Value-Based Student Recruitment: Beyond Traditional “Discounting”

Long-term financial sustainability depends on thoughtful, value-based student recruitment. Through the Coalition for the Common Good, undergraduate students at member colleges can earn multiple degrees all with a purpose. Students are able to travel affordable, accelerated pathways to Antioch’s justice- and leadership-focused graduate and professional degrees. Named Graduate Early Admissions Pathways (GEAPs) on one campus, these pathways create a seamless route from bachelor’s to master’s, reducing both time and cost to degree.

Early outcomes are promising. Otterbein University, one of the founding partners, saw a 23 percent increase in new-student enrollment within two years of joining the CCG—growth driven not by deeper discounting but by greater value and visibility. See GEAP webpage for additional information

GEAPs exemplify experiential learning in action, connecting undergraduate and graduate education in meaningful ways. 

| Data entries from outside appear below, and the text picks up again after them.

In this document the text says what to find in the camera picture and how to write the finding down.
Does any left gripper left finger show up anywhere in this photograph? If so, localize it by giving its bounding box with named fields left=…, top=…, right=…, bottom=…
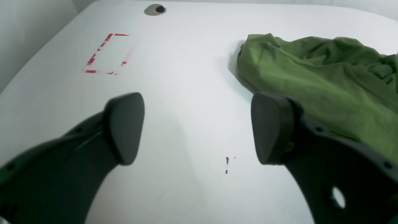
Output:
left=0, top=92, right=145, bottom=224

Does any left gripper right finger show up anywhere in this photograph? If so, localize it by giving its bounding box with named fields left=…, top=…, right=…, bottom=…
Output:
left=251, top=92, right=398, bottom=224

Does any olive green T-shirt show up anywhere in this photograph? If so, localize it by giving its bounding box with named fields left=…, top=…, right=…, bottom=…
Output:
left=237, top=34, right=398, bottom=164

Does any red tape rectangle marking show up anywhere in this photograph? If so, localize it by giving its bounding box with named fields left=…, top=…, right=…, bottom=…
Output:
left=82, top=33, right=135, bottom=75

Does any right table cable grommet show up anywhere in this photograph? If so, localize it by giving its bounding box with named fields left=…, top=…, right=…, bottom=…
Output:
left=144, top=4, right=166, bottom=16

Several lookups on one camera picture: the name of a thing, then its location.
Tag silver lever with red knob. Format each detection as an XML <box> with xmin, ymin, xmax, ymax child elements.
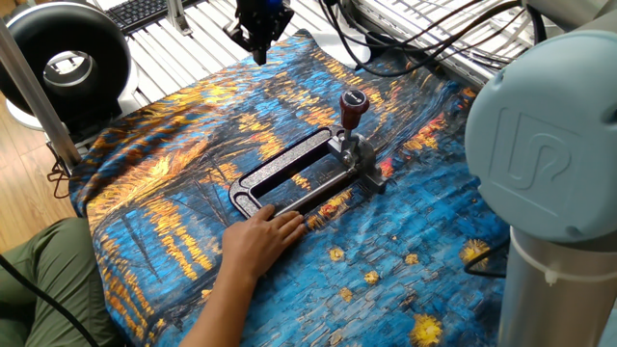
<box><xmin>332</xmin><ymin>89</ymin><xmax>375</xmax><ymax>168</ymax></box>

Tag slanted aluminium post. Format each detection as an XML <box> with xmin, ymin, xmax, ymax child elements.
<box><xmin>0</xmin><ymin>18</ymin><xmax>83</xmax><ymax>170</ymax></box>

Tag thin black cable loop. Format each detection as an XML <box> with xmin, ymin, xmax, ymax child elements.
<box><xmin>465</xmin><ymin>238</ymin><xmax>512</xmax><ymax>280</ymax></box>

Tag tangled dark wires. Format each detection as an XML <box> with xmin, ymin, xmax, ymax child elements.
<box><xmin>46</xmin><ymin>144</ymin><xmax>73</xmax><ymax>200</ymax></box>

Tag olive green trousers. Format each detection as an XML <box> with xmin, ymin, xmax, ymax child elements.
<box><xmin>0</xmin><ymin>216</ymin><xmax>121</xmax><ymax>347</ymax></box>

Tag person's bare hand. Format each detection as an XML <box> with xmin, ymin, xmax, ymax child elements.
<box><xmin>221</xmin><ymin>204</ymin><xmax>308</xmax><ymax>280</ymax></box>

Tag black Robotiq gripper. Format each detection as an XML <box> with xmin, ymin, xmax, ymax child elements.
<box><xmin>223</xmin><ymin>0</ymin><xmax>295</xmax><ymax>66</ymax></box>

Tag black clamp frame with rod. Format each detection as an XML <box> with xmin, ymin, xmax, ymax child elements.
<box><xmin>228</xmin><ymin>124</ymin><xmax>389</xmax><ymax>221</ymax></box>

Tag long black cable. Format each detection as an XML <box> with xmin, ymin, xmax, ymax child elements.
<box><xmin>0</xmin><ymin>254</ymin><xmax>100</xmax><ymax>347</ymax></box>

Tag starry night painted tablecloth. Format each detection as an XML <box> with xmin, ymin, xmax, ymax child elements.
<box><xmin>69</xmin><ymin>28</ymin><xmax>512</xmax><ymax>347</ymax></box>

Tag white fabric flap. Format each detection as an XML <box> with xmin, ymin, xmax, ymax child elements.
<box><xmin>308</xmin><ymin>28</ymin><xmax>372</xmax><ymax>67</ymax></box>

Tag short aluminium upright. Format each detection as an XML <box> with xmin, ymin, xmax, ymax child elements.
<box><xmin>166</xmin><ymin>0</ymin><xmax>194</xmax><ymax>38</ymax></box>

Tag black ring shaped device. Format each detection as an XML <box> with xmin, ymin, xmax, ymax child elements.
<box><xmin>0</xmin><ymin>2</ymin><xmax>135</xmax><ymax>134</ymax></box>

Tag black computer keyboard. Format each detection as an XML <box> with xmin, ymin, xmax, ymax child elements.
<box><xmin>103</xmin><ymin>0</ymin><xmax>206</xmax><ymax>35</ymax></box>

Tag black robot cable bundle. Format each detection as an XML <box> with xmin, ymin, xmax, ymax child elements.
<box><xmin>317</xmin><ymin>0</ymin><xmax>549</xmax><ymax>78</ymax></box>

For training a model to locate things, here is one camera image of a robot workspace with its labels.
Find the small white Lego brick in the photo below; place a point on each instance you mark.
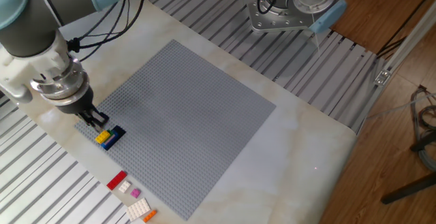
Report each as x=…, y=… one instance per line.
x=124, y=186

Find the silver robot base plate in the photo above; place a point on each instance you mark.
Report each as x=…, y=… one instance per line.
x=269, y=19

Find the orange Lego brick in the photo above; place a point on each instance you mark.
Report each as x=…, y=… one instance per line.
x=150, y=216

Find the black stand leg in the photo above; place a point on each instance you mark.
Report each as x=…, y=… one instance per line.
x=408, y=188

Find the black Lego plate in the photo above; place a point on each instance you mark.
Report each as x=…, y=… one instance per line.
x=120, y=131

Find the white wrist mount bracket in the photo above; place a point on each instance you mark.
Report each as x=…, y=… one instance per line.
x=30, y=67

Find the yellow Lego brick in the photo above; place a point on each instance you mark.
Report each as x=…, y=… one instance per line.
x=102, y=137

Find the large white Lego plate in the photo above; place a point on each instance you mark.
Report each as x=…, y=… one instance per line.
x=138, y=209

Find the glossy marble pattern mat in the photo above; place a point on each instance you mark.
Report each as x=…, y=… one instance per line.
x=289, y=169

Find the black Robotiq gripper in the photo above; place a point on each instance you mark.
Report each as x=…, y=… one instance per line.
x=76, y=105

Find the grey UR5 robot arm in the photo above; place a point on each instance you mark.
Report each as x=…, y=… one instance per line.
x=27, y=36

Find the grey Lego baseplate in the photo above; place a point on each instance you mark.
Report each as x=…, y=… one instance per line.
x=194, y=128

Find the red Lego brick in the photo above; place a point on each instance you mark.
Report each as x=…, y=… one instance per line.
x=116, y=180

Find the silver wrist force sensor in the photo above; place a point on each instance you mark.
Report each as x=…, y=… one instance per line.
x=61, y=84

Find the small magenta Lego brick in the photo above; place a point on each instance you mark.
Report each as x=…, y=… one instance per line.
x=135, y=193

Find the aluminium frame bar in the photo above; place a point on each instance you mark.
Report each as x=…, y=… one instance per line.
x=408, y=40

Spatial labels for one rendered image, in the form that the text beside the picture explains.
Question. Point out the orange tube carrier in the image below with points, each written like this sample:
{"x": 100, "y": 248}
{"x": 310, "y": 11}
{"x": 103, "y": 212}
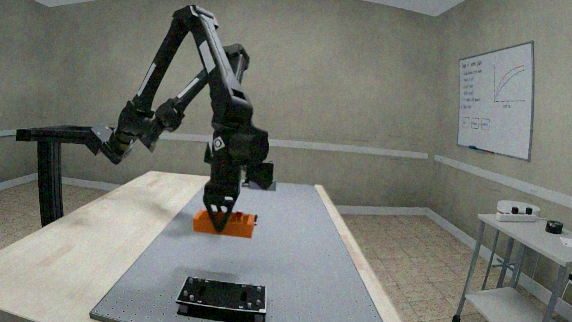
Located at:
{"x": 244, "y": 228}

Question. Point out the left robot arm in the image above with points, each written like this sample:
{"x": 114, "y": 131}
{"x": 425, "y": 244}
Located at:
{"x": 165, "y": 116}

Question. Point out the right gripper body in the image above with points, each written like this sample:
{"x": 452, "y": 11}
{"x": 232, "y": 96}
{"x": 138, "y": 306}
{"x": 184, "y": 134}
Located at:
{"x": 214, "y": 184}

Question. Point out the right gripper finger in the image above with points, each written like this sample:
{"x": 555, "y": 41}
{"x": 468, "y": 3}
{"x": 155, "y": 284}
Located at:
{"x": 235, "y": 198}
{"x": 229, "y": 204}

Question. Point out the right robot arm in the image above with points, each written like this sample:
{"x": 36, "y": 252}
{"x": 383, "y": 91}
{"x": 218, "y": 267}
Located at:
{"x": 247, "y": 143}

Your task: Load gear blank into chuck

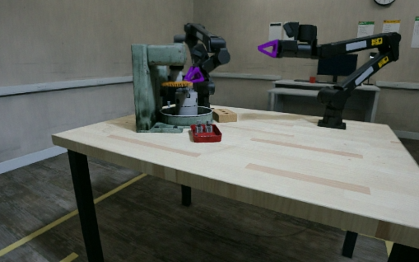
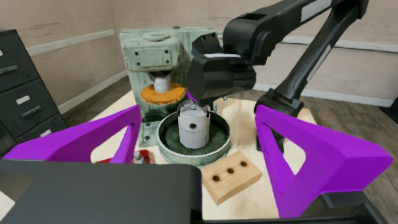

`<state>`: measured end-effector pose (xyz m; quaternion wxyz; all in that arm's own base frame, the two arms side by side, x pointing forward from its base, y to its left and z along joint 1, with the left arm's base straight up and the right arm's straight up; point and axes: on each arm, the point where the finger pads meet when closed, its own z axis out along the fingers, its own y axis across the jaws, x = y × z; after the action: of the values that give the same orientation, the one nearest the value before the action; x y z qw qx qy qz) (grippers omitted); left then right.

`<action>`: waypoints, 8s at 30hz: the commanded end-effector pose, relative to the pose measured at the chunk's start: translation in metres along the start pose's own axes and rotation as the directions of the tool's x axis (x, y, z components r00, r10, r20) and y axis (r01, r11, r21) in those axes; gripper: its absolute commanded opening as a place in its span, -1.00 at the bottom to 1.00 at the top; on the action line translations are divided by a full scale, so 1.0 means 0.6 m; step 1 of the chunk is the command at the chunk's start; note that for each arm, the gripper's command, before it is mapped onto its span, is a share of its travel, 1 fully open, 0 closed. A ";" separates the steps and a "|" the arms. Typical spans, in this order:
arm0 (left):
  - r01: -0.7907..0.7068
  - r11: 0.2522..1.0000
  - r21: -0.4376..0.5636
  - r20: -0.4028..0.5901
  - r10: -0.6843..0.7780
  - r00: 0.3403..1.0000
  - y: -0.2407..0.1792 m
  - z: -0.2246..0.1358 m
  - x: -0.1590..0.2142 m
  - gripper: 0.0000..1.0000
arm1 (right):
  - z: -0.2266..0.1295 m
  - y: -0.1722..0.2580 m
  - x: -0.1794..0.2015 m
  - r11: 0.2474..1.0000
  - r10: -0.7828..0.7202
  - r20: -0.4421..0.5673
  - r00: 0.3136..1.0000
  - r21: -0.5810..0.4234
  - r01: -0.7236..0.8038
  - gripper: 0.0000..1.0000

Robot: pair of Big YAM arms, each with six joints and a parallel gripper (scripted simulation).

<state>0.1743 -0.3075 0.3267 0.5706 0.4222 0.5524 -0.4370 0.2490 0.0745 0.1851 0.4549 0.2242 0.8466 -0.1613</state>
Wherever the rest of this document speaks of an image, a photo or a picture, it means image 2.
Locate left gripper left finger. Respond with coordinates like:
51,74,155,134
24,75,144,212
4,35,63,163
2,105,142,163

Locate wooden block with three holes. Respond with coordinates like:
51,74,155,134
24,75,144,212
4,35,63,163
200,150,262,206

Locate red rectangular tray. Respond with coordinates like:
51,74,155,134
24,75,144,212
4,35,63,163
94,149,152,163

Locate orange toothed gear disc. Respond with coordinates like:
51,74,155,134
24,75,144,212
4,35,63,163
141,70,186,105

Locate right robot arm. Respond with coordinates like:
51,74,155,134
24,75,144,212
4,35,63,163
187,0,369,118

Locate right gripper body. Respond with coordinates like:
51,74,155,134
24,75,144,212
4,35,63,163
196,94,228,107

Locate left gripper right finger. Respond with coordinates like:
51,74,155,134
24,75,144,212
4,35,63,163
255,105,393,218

Explore how experiential adult education drives student success

Aligning Purpose, Scale, and Student Success

The CCG advances student success by connecting learners to a broader academic and professional ecosystem. Cross-registration among member universities will allow  students to take select online or hybrid courses taught by faculty across the network. Shared internship and employer partnerships will expand access to purposeful work. And because all programs operate under Antioch’s Higher Learning Commission accreditation, students gain both quality assurance and federal-aid eligibility.

A Model Worth Watching

The CCG offers an emerging model for small and mid-sized universities that want to double down on delivering mission- and student-centric opportunities while staying independent and becoming financially strong. It presents a new way of thinking about collaboration—one that goes far beyond back-office shared services while steering clear of the mergers and acquisitions that have become increasingly common across higher education.

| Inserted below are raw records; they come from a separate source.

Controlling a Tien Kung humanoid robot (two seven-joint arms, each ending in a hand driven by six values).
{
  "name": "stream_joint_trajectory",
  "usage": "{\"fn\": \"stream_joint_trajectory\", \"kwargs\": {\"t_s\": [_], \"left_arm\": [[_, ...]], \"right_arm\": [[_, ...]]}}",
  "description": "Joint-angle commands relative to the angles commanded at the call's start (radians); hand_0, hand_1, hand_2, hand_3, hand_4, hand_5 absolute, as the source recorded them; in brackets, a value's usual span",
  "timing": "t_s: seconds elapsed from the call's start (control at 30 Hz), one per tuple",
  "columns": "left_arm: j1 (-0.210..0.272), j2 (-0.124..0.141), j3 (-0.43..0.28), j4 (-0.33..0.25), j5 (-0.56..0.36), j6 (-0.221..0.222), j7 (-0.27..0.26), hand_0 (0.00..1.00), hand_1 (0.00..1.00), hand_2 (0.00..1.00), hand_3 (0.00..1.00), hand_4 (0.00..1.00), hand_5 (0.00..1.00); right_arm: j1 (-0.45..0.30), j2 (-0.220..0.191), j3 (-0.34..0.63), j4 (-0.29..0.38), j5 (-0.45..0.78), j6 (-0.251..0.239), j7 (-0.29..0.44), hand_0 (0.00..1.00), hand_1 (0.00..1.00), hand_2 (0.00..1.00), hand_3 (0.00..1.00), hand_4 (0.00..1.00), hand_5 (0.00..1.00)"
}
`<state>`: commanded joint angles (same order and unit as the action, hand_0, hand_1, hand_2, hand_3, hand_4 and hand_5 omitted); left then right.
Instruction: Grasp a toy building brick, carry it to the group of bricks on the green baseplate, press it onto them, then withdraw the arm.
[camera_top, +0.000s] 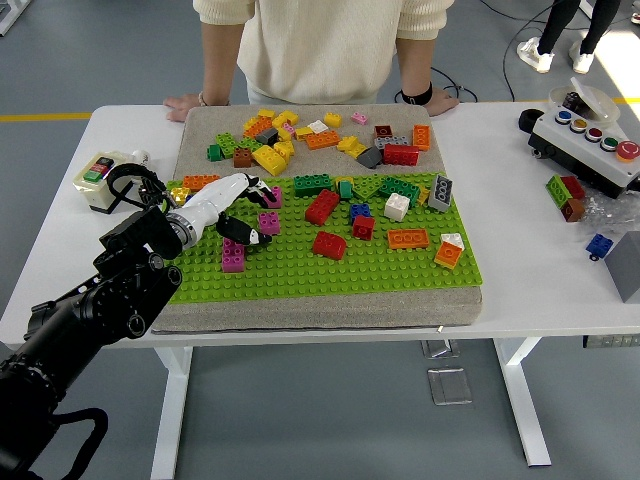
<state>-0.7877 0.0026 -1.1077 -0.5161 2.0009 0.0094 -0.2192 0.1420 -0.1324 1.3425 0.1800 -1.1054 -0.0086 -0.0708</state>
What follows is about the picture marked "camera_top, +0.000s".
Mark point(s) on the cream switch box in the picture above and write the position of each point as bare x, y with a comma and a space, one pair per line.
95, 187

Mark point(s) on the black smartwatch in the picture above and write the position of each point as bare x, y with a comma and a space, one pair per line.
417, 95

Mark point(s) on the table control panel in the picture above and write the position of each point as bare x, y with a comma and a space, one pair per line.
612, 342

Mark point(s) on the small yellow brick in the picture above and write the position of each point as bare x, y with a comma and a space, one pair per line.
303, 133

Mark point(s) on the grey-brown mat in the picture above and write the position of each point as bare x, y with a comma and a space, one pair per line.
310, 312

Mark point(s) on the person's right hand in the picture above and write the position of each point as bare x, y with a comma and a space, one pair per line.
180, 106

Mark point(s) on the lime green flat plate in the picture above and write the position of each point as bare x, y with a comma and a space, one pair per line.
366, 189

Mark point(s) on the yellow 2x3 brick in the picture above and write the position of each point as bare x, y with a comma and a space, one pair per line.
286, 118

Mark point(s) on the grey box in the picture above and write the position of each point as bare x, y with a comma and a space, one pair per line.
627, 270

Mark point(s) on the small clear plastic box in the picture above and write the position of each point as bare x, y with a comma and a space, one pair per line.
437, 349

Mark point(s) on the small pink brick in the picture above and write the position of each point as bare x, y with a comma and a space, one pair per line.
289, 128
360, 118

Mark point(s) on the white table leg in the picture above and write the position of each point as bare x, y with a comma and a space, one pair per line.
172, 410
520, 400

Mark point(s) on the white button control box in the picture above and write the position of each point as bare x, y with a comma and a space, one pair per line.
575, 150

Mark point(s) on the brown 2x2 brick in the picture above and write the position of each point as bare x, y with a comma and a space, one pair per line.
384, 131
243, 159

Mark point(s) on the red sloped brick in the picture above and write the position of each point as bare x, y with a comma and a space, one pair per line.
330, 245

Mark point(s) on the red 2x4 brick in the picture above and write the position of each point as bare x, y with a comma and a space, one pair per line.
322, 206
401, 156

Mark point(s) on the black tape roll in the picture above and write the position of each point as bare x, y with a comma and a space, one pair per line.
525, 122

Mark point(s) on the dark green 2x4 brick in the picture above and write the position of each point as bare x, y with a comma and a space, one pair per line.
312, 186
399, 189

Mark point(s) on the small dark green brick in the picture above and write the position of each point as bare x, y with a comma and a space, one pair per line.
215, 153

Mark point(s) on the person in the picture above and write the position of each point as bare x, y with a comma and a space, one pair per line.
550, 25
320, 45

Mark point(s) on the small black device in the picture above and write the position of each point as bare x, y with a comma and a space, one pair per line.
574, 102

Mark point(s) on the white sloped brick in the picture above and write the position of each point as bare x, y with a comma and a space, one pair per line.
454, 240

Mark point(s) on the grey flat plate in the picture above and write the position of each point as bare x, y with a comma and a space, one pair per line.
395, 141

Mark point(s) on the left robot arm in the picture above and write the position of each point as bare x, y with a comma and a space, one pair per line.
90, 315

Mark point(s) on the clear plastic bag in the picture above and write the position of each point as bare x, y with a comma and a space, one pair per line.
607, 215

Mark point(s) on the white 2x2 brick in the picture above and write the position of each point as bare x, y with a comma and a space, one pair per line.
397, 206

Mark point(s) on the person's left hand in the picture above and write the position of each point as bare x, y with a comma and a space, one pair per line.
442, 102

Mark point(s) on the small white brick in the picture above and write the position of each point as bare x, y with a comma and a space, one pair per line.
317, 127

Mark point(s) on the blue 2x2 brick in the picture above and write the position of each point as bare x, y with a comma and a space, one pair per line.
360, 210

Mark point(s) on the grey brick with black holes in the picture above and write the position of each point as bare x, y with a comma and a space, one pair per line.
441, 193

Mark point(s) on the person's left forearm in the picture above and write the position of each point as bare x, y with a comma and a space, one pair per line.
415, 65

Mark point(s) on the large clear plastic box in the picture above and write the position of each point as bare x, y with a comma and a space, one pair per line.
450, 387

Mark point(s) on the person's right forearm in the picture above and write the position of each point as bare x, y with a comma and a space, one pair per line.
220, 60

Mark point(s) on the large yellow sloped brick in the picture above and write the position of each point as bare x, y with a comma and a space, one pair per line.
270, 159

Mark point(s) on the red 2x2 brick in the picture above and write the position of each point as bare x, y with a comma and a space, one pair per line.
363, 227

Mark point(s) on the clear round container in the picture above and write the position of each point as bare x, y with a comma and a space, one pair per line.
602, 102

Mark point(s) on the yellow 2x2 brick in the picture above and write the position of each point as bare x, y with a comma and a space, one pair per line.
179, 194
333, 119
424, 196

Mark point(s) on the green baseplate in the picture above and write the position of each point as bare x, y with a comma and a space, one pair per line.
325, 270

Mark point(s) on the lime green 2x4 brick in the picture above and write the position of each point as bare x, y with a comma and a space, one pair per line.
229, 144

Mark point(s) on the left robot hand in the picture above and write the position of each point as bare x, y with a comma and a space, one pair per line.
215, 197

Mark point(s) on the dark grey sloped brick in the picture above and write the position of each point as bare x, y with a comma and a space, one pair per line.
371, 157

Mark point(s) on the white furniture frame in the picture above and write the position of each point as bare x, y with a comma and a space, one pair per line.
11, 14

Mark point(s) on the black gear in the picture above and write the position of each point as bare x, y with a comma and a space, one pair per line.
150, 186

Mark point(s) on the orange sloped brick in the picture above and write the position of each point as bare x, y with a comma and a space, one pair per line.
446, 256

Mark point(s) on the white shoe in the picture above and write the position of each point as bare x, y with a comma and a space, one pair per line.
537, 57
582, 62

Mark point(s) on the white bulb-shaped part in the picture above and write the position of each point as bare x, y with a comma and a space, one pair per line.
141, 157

See these short essays more details https://commonthread.antioch.edu/describing-the-ccg-in-four-short-essays/ 

Frequently Asked Questions

Q: What is the Coalition for the Common Good?

A: The Coalition for the Common Good is an innovative higher education system founded in 2023 by Antioch University and Otterbein University.

Q: How do Graduate Early Admission Pathways (GEAPs) work?

A: As imagined, GEAPs will allow undergraduate students to take graduate courses during their senior undergraduate year, earning credit toward both the bachelor’s and the master’s degrees. The model is being designed to reduce both the time to graduation and the cost of these two degrees.

Q: What services does the Shared Services Organization provide?

A: The SSO is being constructed to coordinate IT, legal services, payroll, and other administrative systems across member institutions.